Physiological and protein responses in leaves of nitraria billardieri seedlings to moderate salt stress

Abstract

Salt stress is a major environmental factor affecting plant growth and geographical distribution. Halophytes are considered valuable resources for investigating plant tolerance mechanisms. The halophyte Nitraria billardieri is widely distributed in saline soil in Australia and China. To investigate salt stress-induced changes at the physiological and molecular levels in N. billardieri, three-month-old seedlings were subjected to salt stress treatments. The physiological and biochemical analyses showed that N. billardieri seedlings could adapt to and strongly tolerate salt stress by accumulating soluble sugars and proline as organic osmolytes and increasing the activities of antioxidative enzymes.
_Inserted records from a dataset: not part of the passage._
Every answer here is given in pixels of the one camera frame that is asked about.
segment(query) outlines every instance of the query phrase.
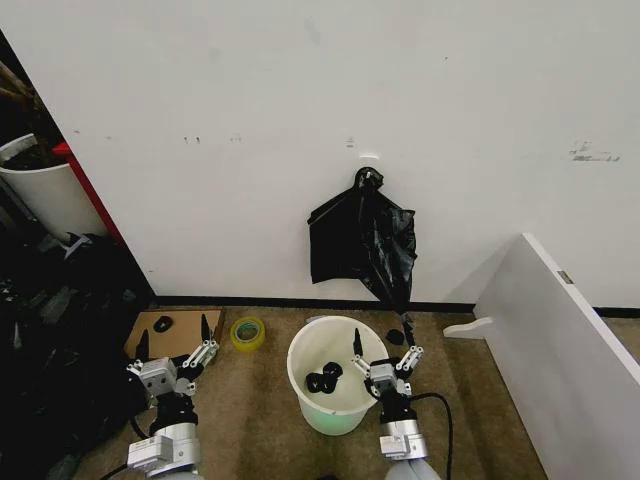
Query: black baseboard
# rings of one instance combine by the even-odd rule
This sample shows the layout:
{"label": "black baseboard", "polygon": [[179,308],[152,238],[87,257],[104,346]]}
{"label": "black baseboard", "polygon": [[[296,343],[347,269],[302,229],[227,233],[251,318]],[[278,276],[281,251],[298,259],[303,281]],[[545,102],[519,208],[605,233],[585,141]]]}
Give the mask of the black baseboard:
{"label": "black baseboard", "polygon": [[[261,297],[192,297],[159,296],[154,303],[163,306],[210,305],[216,307],[288,307],[327,308],[332,310],[391,310],[381,302],[367,300],[322,300],[315,298],[261,298]],[[411,302],[412,312],[473,313],[473,303]],[[594,307],[601,317],[640,318],[640,308]]]}
{"label": "black baseboard", "polygon": [[640,308],[593,307],[598,315],[609,318],[640,318]]}

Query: cardboard piece
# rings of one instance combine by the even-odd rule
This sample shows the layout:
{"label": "cardboard piece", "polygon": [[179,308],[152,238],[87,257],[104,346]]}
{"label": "cardboard piece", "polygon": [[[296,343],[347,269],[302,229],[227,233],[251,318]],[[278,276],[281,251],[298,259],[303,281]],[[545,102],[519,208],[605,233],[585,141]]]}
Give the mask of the cardboard piece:
{"label": "cardboard piece", "polygon": [[[221,311],[218,309],[197,309],[194,307],[157,309],[141,312],[136,319],[124,350],[131,359],[135,358],[136,346],[144,330],[149,331],[149,356],[151,358],[178,357],[190,354],[202,343],[200,336],[200,317],[207,316],[209,328],[218,343],[222,333]],[[166,332],[158,333],[153,329],[153,324],[163,315],[171,317],[173,325]]]}

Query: white panel
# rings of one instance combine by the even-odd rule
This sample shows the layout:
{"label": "white panel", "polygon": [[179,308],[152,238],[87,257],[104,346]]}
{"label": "white panel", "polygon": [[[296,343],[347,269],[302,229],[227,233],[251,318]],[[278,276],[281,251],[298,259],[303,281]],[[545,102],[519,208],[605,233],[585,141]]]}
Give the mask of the white panel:
{"label": "white panel", "polygon": [[640,367],[530,234],[476,306],[550,479],[636,480]]}
{"label": "white panel", "polygon": [[4,0],[0,26],[159,294],[370,298],[311,284],[305,220],[375,153],[417,210],[413,300],[474,302],[530,230],[590,302],[640,307],[638,18],[631,0]]}

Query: carpet floor
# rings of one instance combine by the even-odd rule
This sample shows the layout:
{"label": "carpet floor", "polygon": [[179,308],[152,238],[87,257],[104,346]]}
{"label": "carpet floor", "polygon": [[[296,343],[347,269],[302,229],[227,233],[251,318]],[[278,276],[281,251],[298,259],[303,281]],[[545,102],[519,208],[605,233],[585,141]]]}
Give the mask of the carpet floor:
{"label": "carpet floor", "polygon": [[[316,315],[347,315],[369,325],[380,337],[399,327],[398,317],[382,311],[285,308],[225,308],[225,328],[215,361],[197,381],[194,397],[198,436],[207,480],[300,479],[335,475],[339,480],[382,479],[390,463],[379,453],[380,406],[342,437],[326,437],[307,425],[289,385],[289,343]],[[241,316],[255,315],[266,325],[267,339],[256,352],[240,353],[229,328]],[[415,337],[425,356],[411,377],[414,394],[439,392],[447,397],[454,419],[453,475],[463,479],[544,479],[544,471],[483,340],[445,339],[442,329],[473,321],[472,315],[415,313]],[[640,321],[607,320],[636,360],[640,358]],[[387,344],[390,355],[404,353]],[[445,478],[447,420],[435,399],[414,404],[429,449],[429,463]],[[143,429],[154,411],[138,418]],[[96,480],[126,461],[137,441],[127,425],[114,438],[87,454],[74,478]],[[141,479],[125,471],[117,480]]]}

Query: yellow tape roll
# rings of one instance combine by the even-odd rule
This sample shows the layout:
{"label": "yellow tape roll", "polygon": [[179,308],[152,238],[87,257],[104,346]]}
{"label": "yellow tape roll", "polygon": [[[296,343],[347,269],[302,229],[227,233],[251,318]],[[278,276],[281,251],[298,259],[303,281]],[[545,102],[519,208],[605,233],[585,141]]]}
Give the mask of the yellow tape roll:
{"label": "yellow tape roll", "polygon": [[236,350],[252,352],[264,343],[264,323],[258,317],[242,317],[231,325],[231,343]]}
Comparative proteomic and metabolic pathway analyses revealed 130 differentially expressed proteins, which displayed various response patterns under salt stress. A protein interaction analysis found that the interaction consisting of amino acid and carbohydrate metabolism coupled with redox homeostasis and protein synthesis may play an essential role in response to salt stress in N. billardieri seedlings. Overall, salt stress treatment disrupted a cascade of normal metabolic programing and subsequently caused oxidative and osmotic stress by altering protein fates, signal transduction and redox homeostasis.